REQUIRED ACTION >>
Lines to restate from the data below: from the one containing "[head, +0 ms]" to the one containing "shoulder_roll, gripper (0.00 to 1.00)", both included. Give them again exactly, and only them.

(RECORDS FOR THIS TASK begins)

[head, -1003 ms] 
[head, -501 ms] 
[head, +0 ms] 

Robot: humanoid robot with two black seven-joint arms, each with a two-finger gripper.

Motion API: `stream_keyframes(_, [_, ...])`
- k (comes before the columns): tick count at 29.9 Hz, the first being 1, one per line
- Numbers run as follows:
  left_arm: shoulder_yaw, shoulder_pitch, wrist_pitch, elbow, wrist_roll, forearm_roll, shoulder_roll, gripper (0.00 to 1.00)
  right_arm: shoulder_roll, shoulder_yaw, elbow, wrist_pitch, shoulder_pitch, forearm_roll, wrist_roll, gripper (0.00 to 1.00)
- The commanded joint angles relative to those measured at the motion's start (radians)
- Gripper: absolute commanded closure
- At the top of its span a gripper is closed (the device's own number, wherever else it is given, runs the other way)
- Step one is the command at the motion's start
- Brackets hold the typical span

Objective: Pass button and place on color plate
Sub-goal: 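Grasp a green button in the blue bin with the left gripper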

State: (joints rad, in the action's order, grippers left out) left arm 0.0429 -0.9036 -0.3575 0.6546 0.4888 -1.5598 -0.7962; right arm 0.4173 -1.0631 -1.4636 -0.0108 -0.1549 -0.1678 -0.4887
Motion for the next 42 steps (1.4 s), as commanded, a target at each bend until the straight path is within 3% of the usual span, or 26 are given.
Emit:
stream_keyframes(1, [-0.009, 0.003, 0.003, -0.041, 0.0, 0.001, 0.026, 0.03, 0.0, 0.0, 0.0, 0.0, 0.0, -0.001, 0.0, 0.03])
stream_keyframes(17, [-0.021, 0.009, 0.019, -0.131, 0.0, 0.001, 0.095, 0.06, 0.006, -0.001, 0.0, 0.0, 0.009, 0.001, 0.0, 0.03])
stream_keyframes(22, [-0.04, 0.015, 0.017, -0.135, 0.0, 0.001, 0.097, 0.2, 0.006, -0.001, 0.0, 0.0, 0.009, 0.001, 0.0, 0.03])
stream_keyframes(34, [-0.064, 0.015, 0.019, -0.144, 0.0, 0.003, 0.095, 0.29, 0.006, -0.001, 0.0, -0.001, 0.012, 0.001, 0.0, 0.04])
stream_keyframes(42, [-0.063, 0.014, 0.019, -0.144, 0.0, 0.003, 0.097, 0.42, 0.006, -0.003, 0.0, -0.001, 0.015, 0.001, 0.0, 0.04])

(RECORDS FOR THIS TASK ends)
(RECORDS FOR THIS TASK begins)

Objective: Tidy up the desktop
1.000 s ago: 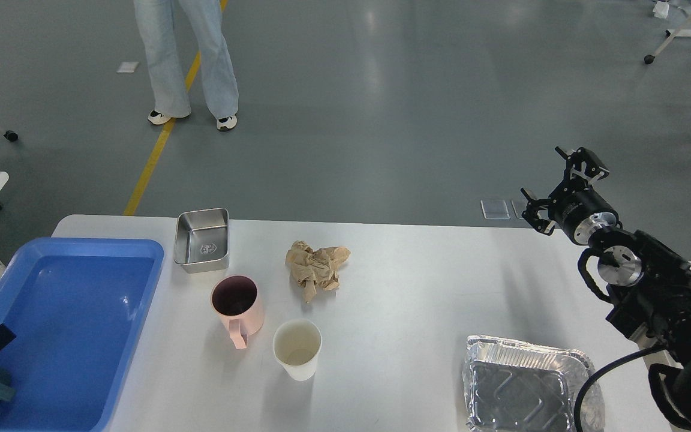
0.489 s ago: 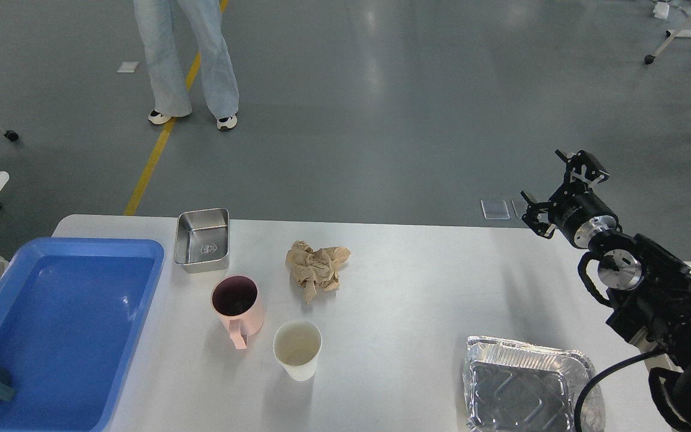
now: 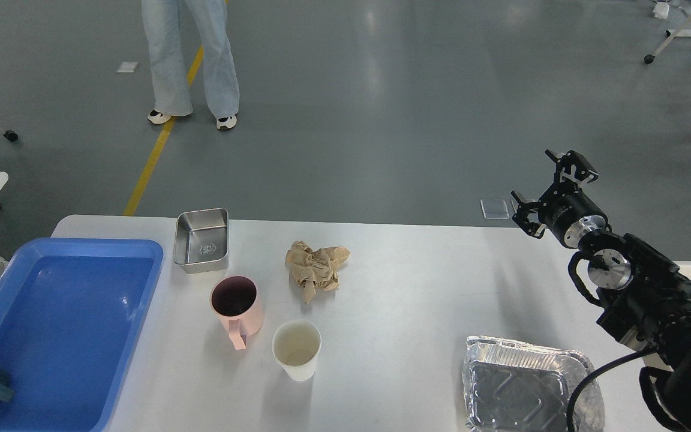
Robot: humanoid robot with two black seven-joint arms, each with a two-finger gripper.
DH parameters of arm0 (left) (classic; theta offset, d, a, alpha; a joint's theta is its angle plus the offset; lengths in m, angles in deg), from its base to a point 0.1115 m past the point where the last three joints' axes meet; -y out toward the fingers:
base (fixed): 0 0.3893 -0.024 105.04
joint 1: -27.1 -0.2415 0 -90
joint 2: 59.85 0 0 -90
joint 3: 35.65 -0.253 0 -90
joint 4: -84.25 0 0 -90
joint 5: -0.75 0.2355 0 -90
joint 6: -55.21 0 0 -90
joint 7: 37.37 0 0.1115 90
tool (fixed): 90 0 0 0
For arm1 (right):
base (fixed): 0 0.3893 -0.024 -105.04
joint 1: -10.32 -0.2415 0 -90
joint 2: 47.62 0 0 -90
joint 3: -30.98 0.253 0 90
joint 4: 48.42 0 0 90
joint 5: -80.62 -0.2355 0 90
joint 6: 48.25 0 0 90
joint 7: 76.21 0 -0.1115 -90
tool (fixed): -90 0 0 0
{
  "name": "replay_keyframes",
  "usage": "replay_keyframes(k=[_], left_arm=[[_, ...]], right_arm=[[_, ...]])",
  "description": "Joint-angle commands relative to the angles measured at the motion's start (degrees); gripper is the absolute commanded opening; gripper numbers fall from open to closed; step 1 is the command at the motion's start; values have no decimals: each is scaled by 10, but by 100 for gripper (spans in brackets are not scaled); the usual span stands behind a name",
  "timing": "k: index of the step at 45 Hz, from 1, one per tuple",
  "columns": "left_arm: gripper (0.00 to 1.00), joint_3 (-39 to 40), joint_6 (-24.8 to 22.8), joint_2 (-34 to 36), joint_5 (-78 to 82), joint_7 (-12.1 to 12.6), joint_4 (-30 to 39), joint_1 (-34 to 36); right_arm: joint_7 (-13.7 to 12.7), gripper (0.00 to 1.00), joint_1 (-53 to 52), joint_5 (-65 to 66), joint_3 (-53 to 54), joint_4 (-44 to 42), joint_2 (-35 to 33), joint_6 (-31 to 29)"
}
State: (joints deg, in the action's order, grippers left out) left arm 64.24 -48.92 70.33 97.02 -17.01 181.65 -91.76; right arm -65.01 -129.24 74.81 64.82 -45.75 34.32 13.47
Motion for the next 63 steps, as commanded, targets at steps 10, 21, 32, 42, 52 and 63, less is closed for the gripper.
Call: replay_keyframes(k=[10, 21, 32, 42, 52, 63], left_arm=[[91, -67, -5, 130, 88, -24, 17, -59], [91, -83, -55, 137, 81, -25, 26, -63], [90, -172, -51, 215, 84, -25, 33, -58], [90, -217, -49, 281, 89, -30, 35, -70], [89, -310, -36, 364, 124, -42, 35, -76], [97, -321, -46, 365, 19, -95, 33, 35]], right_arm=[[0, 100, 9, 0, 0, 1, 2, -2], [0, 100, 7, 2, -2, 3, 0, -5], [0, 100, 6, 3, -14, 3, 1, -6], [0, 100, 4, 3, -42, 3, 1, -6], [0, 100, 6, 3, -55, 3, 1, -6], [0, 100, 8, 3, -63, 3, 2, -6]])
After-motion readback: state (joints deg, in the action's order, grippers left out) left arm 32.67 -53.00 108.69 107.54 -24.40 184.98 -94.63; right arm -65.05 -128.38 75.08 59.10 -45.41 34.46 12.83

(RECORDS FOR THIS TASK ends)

SOLUTION BELOW >>
[head, +0 ms] 

Robot: humanoid robot with two black seven-joint arms, each with a two-finger gripper.

Motion API: `stream_keyframes(_, [_, ...])`
- k (comes before the columns): tick count at 29.9 Hz, the first being 1, one per line
- Numbers run as follows:
  left_arm: shoulder_yaw, shoulder_pitch, wrist_pitch, elbow, wrist_roll, forearm_roll, shoulder_roll, gripper (0.00 to 1.00)

No more work is left in this exercise.